→ Assigned task: When writing out the entries below, keep only the lines from the line with "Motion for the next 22" to the line with "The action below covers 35", both included, exactly as they are, and leave the pictures aside.

→ Provided records:

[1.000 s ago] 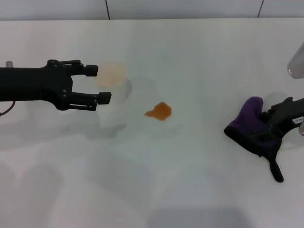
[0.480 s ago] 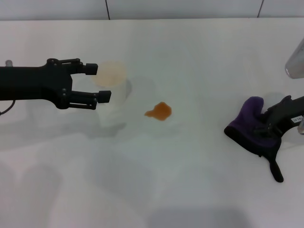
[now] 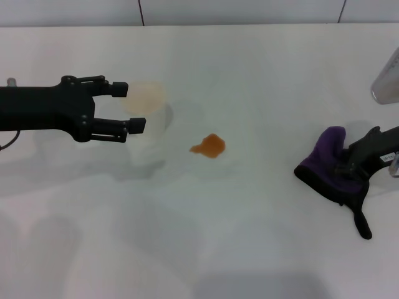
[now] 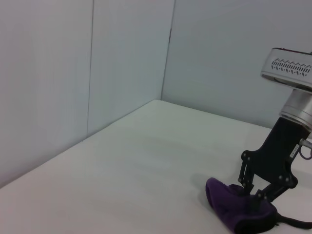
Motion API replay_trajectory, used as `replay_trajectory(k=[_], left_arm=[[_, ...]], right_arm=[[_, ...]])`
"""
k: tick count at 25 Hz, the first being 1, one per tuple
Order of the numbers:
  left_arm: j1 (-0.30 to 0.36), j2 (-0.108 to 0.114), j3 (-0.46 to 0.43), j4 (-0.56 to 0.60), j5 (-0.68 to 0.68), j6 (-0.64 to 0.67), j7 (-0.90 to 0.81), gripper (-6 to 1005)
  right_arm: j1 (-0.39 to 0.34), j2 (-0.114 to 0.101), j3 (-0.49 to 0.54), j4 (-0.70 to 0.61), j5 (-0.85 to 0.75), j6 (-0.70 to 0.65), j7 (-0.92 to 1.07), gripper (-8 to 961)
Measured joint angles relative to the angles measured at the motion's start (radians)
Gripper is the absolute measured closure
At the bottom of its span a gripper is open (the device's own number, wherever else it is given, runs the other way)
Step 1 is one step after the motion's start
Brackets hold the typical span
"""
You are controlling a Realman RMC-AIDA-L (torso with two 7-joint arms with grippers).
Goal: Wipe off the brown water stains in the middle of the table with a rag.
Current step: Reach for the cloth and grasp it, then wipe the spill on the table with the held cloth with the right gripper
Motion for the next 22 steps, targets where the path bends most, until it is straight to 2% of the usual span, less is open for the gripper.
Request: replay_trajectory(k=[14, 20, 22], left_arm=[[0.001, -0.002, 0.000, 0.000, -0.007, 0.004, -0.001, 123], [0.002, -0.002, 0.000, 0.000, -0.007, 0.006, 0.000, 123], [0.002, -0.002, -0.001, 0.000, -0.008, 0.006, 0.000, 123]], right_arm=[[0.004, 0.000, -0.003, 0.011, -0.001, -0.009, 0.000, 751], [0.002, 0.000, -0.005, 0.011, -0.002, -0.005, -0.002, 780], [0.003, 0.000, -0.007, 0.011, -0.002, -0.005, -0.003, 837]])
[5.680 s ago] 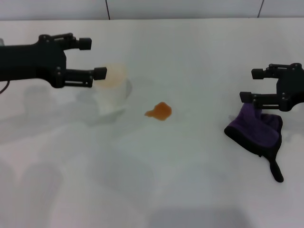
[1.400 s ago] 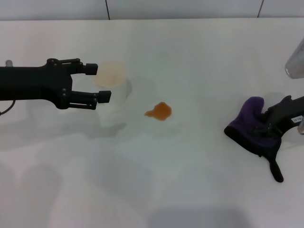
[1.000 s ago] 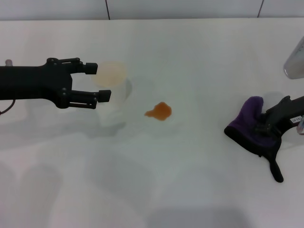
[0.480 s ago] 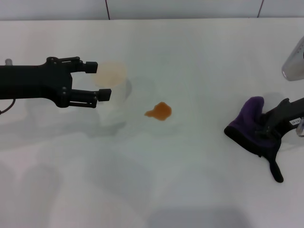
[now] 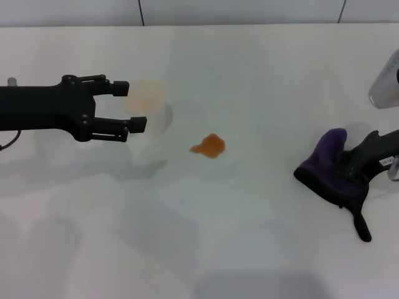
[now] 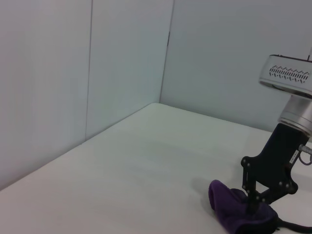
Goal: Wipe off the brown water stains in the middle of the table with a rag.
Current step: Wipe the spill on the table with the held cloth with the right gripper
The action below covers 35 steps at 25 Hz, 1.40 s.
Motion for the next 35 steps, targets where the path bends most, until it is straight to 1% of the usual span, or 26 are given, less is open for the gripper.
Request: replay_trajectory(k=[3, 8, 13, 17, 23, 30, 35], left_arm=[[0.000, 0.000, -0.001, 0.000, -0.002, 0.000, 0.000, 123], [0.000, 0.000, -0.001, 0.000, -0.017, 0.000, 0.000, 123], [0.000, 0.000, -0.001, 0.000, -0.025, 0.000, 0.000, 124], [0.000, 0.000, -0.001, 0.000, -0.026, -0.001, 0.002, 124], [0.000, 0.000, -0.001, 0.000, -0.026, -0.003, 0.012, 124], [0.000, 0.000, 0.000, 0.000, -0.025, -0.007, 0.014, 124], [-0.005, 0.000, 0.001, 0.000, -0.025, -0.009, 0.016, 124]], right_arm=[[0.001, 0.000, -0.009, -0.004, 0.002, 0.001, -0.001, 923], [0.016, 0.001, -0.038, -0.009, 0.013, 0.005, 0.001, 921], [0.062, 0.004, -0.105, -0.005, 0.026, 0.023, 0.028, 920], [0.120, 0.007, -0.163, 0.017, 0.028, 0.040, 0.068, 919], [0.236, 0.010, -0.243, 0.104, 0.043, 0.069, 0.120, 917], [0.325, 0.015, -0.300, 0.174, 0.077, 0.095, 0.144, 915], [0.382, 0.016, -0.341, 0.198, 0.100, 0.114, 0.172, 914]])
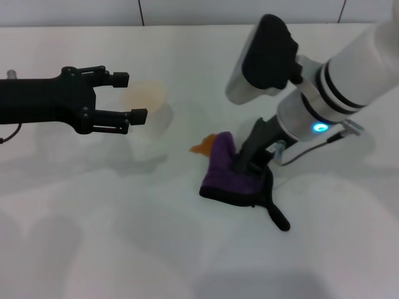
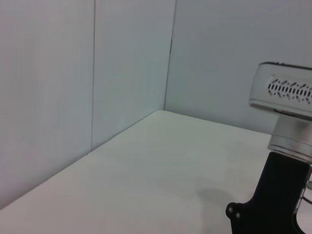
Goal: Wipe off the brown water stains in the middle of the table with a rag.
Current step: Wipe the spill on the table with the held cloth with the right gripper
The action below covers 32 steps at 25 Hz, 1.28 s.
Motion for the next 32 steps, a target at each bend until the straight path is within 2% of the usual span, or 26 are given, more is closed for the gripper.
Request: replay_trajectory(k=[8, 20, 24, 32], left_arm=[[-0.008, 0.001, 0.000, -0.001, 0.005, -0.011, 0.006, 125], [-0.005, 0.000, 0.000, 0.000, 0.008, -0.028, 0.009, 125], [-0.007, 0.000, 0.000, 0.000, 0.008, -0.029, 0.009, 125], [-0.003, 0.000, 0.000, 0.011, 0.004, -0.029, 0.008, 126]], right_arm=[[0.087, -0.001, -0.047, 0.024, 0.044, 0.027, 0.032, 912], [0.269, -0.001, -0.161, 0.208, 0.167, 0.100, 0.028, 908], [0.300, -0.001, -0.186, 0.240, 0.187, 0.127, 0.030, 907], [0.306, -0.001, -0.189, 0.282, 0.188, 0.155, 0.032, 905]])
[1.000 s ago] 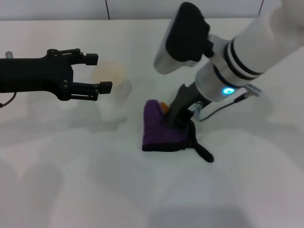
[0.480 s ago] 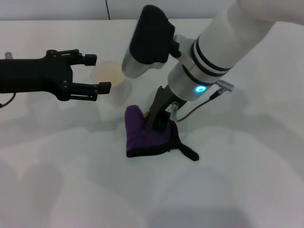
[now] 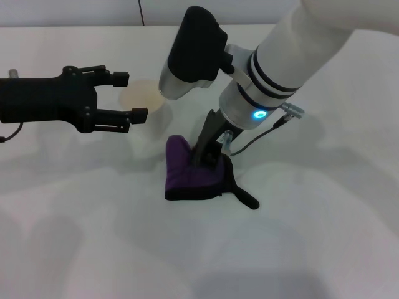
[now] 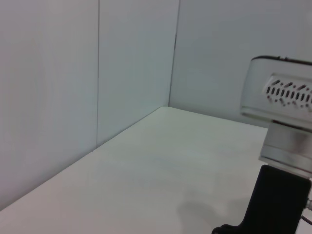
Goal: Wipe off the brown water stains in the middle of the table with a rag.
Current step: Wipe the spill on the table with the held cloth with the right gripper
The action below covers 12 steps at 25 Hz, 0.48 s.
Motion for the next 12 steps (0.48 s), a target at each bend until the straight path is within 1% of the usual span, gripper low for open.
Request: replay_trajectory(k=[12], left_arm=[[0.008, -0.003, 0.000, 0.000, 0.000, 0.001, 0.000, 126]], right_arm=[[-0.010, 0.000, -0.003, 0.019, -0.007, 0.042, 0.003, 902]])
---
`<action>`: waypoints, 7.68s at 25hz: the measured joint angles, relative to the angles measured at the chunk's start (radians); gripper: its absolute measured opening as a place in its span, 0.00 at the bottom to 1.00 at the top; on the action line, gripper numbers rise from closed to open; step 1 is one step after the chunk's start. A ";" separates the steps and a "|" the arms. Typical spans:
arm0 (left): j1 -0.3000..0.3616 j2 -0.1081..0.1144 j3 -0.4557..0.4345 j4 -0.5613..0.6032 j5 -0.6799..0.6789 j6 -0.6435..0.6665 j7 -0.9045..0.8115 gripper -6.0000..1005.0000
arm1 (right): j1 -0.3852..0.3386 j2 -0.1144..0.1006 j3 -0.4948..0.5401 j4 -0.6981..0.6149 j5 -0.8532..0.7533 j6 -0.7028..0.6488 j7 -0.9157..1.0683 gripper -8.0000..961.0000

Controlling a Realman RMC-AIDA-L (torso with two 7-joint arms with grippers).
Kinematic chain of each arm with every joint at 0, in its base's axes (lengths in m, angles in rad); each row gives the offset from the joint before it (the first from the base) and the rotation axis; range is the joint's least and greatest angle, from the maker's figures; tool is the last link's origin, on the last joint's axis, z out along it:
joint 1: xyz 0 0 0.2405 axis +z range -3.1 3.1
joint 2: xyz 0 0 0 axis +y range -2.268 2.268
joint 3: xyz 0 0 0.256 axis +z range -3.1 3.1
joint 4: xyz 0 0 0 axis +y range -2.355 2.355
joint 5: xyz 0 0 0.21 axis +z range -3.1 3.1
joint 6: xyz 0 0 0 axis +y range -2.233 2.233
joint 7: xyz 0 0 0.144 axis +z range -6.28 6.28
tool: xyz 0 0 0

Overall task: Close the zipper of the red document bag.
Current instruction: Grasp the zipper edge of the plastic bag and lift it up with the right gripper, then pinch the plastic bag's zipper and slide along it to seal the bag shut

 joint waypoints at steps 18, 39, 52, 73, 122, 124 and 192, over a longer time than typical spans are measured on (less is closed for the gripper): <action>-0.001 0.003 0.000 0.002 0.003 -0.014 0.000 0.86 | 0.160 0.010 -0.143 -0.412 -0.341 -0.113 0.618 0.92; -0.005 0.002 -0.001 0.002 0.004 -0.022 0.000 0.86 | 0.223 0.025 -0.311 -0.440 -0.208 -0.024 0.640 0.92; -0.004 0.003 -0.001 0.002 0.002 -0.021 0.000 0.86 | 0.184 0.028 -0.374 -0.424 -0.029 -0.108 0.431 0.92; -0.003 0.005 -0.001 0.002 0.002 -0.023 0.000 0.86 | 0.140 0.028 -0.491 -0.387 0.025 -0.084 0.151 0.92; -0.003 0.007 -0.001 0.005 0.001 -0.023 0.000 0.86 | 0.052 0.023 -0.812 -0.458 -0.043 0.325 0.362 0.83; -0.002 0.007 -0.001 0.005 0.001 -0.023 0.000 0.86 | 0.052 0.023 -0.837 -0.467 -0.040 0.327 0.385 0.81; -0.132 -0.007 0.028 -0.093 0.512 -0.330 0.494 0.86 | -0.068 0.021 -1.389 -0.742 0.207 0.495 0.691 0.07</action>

→ Output for this exercise:
Motion for the next 22 steps, targets where the path bends most, until it is straight to 2% of the usual span, less is open for the gripper.
Request: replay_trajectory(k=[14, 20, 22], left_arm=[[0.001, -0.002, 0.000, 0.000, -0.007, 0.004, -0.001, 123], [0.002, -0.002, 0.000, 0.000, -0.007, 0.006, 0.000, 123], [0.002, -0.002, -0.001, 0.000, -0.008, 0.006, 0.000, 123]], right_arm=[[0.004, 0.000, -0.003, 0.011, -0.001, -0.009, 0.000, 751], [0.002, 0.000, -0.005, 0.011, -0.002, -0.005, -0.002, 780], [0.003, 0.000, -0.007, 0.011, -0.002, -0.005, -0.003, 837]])
[5.680 s ago] 
[1.400 s ago] 
[1.000 s ago] 
[0.480 s ago] 
[now] 
[now] 
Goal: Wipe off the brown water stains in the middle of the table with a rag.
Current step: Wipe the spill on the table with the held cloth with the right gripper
The action below covers 35 steps at 25 Hz, 1.40 s.

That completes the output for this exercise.